# [SOURCE MATERIAL]
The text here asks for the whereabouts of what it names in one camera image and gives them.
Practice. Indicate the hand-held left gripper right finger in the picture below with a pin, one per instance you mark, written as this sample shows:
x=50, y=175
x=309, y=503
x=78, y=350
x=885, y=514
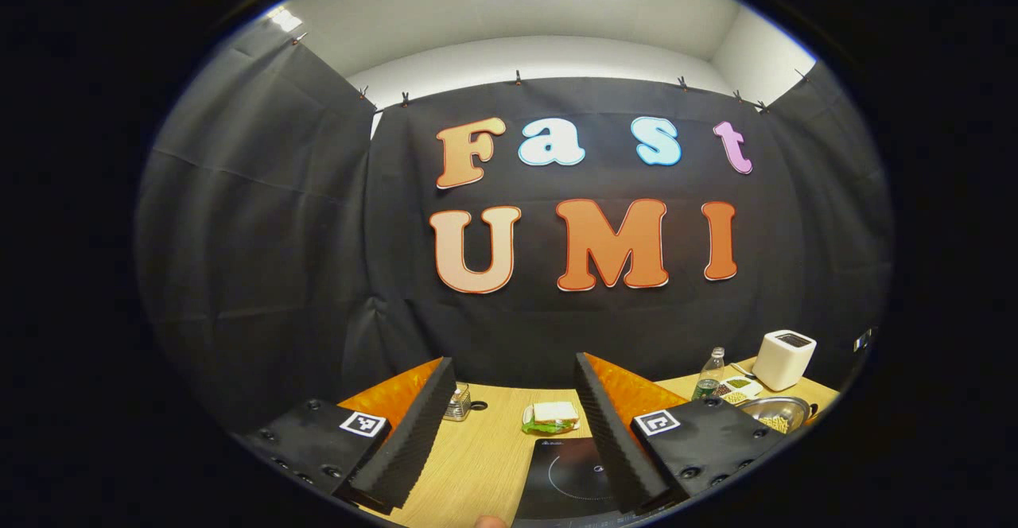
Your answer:
x=612, y=440

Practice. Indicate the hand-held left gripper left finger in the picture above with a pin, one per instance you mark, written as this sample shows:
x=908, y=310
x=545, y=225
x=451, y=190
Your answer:
x=409, y=440

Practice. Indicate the black induction cooktop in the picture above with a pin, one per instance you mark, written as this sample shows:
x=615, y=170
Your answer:
x=565, y=480

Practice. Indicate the pile of yellow soybeans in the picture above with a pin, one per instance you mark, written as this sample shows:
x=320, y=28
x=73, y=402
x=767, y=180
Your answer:
x=775, y=425

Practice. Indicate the wrapped sandwich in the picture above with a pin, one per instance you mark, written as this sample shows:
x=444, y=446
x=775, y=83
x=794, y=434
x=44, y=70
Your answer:
x=550, y=417

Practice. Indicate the clear plastic water bottle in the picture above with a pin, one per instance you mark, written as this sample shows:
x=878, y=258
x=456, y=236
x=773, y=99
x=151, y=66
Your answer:
x=709, y=377

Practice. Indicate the white divided bean dish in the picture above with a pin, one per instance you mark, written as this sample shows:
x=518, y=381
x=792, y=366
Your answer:
x=740, y=389

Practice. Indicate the white toaster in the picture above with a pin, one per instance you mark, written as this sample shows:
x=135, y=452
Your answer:
x=783, y=362

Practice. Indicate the black backdrop cloth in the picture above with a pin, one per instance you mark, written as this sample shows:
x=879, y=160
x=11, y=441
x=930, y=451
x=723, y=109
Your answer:
x=318, y=234

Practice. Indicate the row of small cloth clips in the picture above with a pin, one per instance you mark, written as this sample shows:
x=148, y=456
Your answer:
x=518, y=78

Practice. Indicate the small ceiling light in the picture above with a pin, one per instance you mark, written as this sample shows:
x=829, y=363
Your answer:
x=284, y=19

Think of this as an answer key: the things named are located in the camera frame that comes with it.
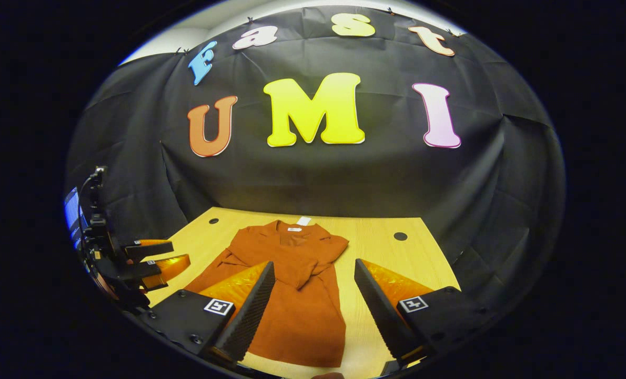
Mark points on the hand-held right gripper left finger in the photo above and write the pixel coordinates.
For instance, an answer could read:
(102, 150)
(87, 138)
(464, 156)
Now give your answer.
(250, 310)

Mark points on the white paper tag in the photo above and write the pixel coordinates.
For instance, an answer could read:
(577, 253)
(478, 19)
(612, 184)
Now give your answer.
(304, 221)

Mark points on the black backdrop cloth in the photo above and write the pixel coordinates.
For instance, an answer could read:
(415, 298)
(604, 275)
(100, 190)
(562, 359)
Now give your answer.
(318, 173)

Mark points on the computer monitor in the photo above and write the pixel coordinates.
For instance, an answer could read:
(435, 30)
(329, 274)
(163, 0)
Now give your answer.
(71, 216)

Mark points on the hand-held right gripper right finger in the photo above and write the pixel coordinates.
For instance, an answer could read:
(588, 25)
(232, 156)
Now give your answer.
(379, 305)

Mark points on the orange jacket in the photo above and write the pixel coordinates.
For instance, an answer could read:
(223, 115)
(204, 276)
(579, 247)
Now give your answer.
(302, 316)

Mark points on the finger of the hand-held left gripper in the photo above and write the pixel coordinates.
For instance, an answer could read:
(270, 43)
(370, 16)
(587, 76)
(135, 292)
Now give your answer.
(150, 246)
(158, 268)

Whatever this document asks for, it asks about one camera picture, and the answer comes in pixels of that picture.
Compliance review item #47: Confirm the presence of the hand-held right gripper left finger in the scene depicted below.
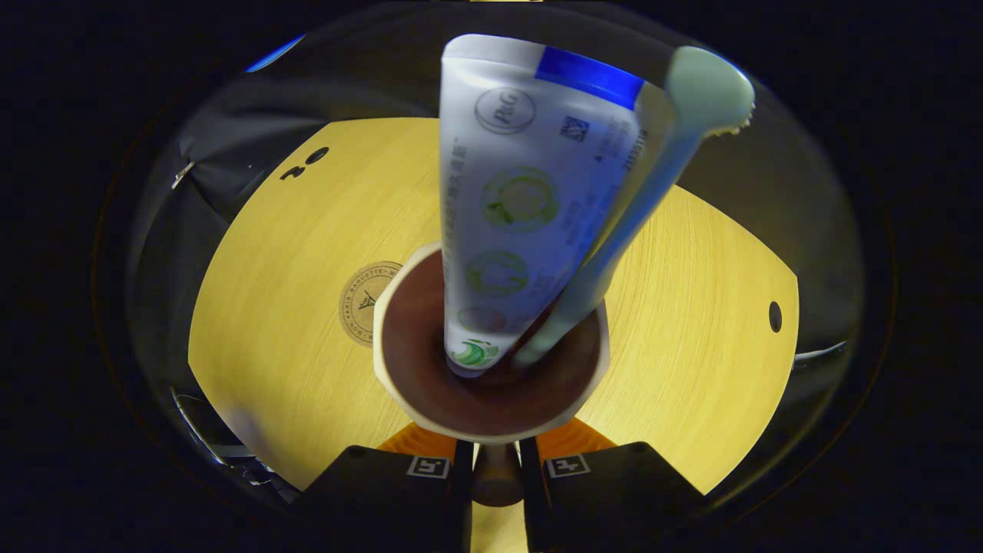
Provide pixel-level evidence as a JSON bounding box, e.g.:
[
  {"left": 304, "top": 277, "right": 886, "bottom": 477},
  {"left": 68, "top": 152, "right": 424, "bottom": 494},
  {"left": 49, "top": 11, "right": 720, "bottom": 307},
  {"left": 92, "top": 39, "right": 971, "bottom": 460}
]
[{"left": 296, "top": 421, "right": 475, "bottom": 553}]

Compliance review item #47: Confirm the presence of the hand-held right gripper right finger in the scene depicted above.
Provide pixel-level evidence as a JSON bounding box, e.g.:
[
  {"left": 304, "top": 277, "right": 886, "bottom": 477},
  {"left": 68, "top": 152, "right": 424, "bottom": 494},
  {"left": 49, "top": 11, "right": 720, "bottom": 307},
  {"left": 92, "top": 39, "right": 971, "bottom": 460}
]
[{"left": 518, "top": 417, "right": 704, "bottom": 553}]

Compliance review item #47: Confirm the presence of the beige cup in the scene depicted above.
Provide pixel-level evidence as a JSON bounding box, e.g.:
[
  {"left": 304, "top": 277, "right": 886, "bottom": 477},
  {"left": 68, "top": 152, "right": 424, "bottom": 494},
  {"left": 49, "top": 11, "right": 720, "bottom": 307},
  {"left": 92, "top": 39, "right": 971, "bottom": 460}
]
[{"left": 372, "top": 240, "right": 612, "bottom": 508}]

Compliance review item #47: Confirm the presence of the round brown coaster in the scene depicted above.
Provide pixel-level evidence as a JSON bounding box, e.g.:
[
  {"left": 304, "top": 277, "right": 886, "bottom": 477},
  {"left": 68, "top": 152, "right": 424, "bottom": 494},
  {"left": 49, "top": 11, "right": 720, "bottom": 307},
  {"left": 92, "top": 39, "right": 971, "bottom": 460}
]
[{"left": 339, "top": 261, "right": 404, "bottom": 348}]

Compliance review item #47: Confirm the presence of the pale green toothbrush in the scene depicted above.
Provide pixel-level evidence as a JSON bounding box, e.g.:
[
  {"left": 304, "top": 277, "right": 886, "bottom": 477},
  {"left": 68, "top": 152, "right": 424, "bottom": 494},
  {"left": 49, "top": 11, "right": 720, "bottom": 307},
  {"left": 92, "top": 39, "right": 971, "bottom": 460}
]
[{"left": 513, "top": 46, "right": 756, "bottom": 368}]

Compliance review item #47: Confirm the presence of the white toothpaste tube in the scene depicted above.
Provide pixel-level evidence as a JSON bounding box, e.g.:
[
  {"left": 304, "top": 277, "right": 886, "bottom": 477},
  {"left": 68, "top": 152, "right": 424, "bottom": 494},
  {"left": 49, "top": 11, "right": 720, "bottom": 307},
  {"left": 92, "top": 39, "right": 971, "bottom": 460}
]
[{"left": 439, "top": 33, "right": 677, "bottom": 379}]

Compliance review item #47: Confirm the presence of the wooden desktop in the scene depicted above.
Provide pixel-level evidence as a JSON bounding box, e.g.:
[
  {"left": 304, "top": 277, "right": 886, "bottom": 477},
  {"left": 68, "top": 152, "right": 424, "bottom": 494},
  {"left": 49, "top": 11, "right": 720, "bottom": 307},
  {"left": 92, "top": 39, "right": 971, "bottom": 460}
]
[{"left": 188, "top": 117, "right": 799, "bottom": 553}]

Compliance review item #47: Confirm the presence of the black backdrop cloth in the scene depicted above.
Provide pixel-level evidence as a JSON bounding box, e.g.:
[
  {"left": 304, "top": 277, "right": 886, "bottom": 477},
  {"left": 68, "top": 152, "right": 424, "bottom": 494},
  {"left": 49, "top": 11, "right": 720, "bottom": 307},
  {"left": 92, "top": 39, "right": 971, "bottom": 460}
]
[{"left": 127, "top": 0, "right": 867, "bottom": 508}]

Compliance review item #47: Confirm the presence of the white strap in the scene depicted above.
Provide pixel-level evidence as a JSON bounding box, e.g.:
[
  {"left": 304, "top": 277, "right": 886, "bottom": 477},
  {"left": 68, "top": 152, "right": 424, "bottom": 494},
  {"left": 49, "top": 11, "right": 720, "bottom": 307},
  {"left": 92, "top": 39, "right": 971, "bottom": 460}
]
[{"left": 793, "top": 341, "right": 847, "bottom": 365}]

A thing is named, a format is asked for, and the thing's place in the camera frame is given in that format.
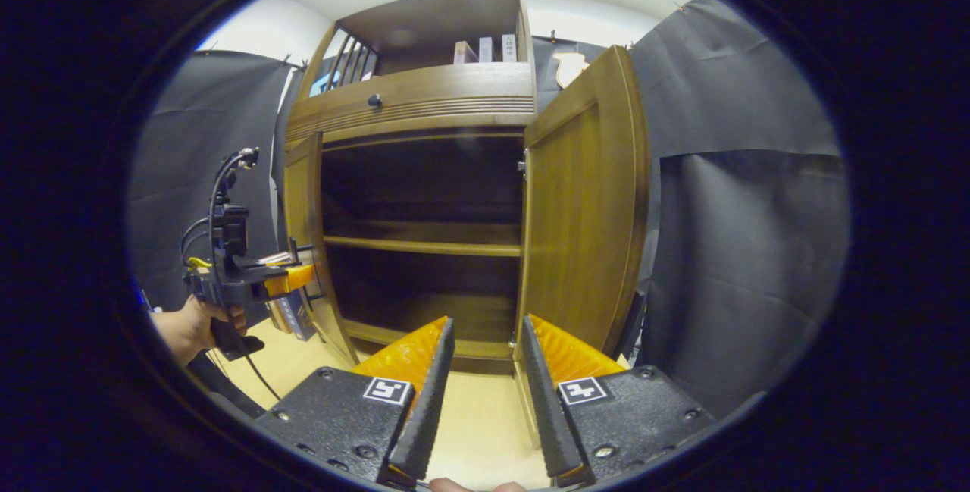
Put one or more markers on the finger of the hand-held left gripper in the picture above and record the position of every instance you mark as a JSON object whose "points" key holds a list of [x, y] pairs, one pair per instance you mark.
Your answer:
{"points": [[292, 278]]}

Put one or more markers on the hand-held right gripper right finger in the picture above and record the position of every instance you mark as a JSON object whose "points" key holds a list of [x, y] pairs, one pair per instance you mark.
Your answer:
{"points": [[542, 408]]}

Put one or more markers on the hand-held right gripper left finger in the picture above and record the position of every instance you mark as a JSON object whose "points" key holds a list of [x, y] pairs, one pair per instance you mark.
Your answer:
{"points": [[428, 416]]}

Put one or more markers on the wooden double-door shoe cabinet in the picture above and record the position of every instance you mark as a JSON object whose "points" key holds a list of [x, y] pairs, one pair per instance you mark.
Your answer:
{"points": [[424, 22]]}

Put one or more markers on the metal door hinge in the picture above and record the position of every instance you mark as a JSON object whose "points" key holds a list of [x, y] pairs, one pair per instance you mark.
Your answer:
{"points": [[522, 167]]}

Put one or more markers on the wooden cabinet drawer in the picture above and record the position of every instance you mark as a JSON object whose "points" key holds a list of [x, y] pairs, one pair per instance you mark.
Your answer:
{"points": [[455, 86]]}

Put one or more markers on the wooden inner shelf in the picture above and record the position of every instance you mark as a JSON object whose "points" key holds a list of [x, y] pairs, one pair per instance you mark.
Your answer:
{"points": [[424, 246]]}

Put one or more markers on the black drawer knob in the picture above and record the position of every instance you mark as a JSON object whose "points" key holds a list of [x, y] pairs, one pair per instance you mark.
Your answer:
{"points": [[374, 101]]}

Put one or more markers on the black backdrop cloth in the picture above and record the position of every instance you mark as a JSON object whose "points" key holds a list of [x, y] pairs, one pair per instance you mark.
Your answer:
{"points": [[743, 249]]}

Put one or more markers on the pinkish book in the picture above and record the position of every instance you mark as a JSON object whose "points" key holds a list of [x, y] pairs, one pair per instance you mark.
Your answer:
{"points": [[464, 52]]}

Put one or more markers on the grey book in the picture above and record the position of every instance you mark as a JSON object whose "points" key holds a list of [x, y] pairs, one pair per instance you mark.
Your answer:
{"points": [[485, 49]]}

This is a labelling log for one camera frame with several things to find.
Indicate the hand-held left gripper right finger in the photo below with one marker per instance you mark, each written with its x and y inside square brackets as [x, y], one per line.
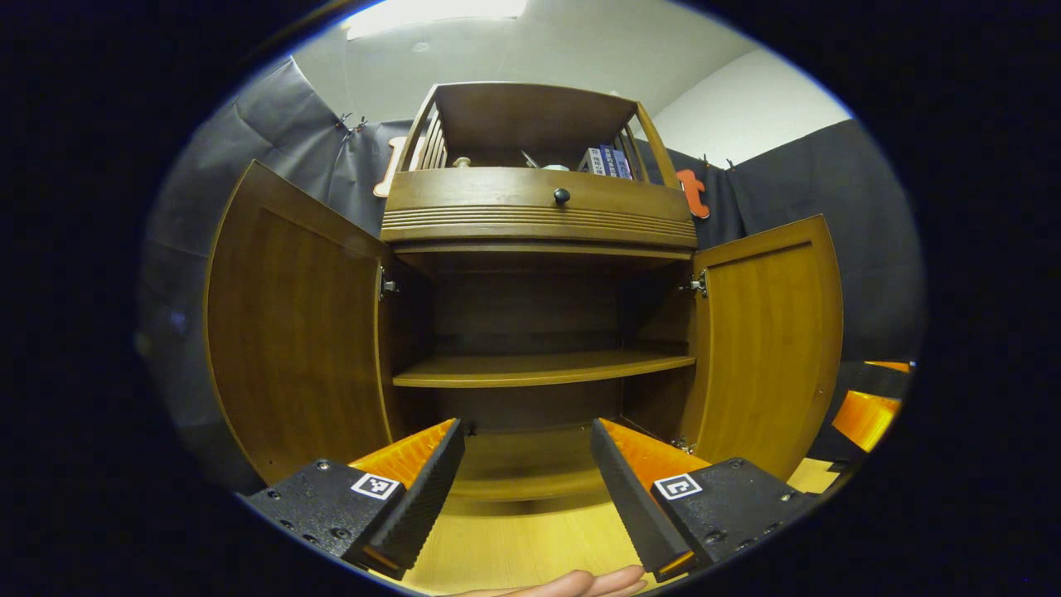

# [EXERCISE]
If a line in the material holds "cloth", copy it.

# [WRITTEN REPLY]
Practice. Indicate the black backdrop cloth in the picture above with a pin, one per instance you mark, written as this sample shows:
Practice. Indicate the row of small cloth clips in the picture above with a pin, one per instance you mark, written as this sample shows:
Mark points on the black backdrop cloth in the photo above and write the pixel coordinates.
Compliance review item #47: Confirm the presence of the black backdrop cloth in the scene depicted above.
Put one or more markers on the black backdrop cloth in the picture above and record the position of every instance you mark as a JSON object whose "points" key holds a list of [x, y] pairs, one pair per instance you mark.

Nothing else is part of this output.